* REQUIRED ACTION:
The lines to repeat are those below from the one containing "(316, 92) to (31, 27): 439" down to the one containing "(422, 120): 171", both included; reproduce them exactly and nothing else.

* SUPPLIED DATA:
################
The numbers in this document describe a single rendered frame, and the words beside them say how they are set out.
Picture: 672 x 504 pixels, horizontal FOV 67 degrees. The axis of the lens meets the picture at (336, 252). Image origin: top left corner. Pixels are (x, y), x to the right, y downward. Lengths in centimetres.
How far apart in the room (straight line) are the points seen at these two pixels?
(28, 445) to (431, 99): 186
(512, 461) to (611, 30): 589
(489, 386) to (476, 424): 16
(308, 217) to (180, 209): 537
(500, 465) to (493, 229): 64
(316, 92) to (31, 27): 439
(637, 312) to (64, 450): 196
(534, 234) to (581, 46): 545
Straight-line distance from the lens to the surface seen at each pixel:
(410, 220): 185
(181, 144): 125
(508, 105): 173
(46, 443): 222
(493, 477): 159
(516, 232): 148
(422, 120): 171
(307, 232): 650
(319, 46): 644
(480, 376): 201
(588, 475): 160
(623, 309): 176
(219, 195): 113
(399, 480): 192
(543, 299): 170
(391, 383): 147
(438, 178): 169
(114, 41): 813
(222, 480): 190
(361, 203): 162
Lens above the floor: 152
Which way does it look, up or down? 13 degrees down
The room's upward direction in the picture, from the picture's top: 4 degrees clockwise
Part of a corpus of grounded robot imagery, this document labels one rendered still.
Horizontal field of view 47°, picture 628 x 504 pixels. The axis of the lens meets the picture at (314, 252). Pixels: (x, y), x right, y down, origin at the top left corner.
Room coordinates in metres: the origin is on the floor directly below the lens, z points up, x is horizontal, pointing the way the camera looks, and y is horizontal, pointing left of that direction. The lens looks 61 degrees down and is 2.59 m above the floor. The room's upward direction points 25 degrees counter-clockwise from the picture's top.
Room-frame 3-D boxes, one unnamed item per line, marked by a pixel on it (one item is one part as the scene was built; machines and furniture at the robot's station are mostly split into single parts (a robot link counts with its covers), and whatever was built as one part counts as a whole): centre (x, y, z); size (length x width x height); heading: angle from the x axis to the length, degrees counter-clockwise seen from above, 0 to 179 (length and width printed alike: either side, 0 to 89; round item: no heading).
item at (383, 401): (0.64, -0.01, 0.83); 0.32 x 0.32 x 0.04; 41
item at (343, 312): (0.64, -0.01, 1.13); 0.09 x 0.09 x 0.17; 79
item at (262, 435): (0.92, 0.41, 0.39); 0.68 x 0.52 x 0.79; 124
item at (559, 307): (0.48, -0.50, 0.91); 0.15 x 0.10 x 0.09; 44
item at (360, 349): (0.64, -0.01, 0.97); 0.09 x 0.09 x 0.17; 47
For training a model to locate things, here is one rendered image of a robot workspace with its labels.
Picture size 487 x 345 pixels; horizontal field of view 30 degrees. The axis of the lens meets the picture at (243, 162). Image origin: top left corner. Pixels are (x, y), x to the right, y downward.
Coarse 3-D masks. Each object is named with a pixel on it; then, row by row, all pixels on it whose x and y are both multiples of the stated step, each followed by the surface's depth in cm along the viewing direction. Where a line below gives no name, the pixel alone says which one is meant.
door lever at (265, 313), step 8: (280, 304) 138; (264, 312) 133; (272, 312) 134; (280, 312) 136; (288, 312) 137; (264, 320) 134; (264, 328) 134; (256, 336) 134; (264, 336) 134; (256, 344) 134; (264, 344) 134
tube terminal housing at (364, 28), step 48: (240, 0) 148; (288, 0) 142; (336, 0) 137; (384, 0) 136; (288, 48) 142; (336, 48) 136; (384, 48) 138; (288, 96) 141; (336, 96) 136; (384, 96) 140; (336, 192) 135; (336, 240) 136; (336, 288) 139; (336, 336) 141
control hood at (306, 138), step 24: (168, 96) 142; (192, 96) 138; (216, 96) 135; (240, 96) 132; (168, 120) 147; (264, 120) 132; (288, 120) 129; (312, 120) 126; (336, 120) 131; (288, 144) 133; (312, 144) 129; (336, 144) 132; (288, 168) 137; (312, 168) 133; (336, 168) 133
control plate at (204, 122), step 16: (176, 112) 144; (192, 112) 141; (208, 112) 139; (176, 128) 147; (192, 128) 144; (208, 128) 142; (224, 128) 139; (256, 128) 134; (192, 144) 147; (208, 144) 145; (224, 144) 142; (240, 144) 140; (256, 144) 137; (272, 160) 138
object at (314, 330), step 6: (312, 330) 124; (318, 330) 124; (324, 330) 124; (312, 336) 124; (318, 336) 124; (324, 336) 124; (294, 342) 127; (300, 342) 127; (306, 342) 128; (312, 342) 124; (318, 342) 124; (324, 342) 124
################
* FINISHED TASK:
(316, 92) to (31, 27): 439
(637, 312) to (64, 450): 196
(534, 234) to (581, 46): 545
Straight-line distance from the lens to the surface seen at each pixel:
(410, 220): 185
(181, 144): 125
(508, 105): 173
(46, 443): 222
(493, 477): 159
(516, 232): 148
(422, 120): 171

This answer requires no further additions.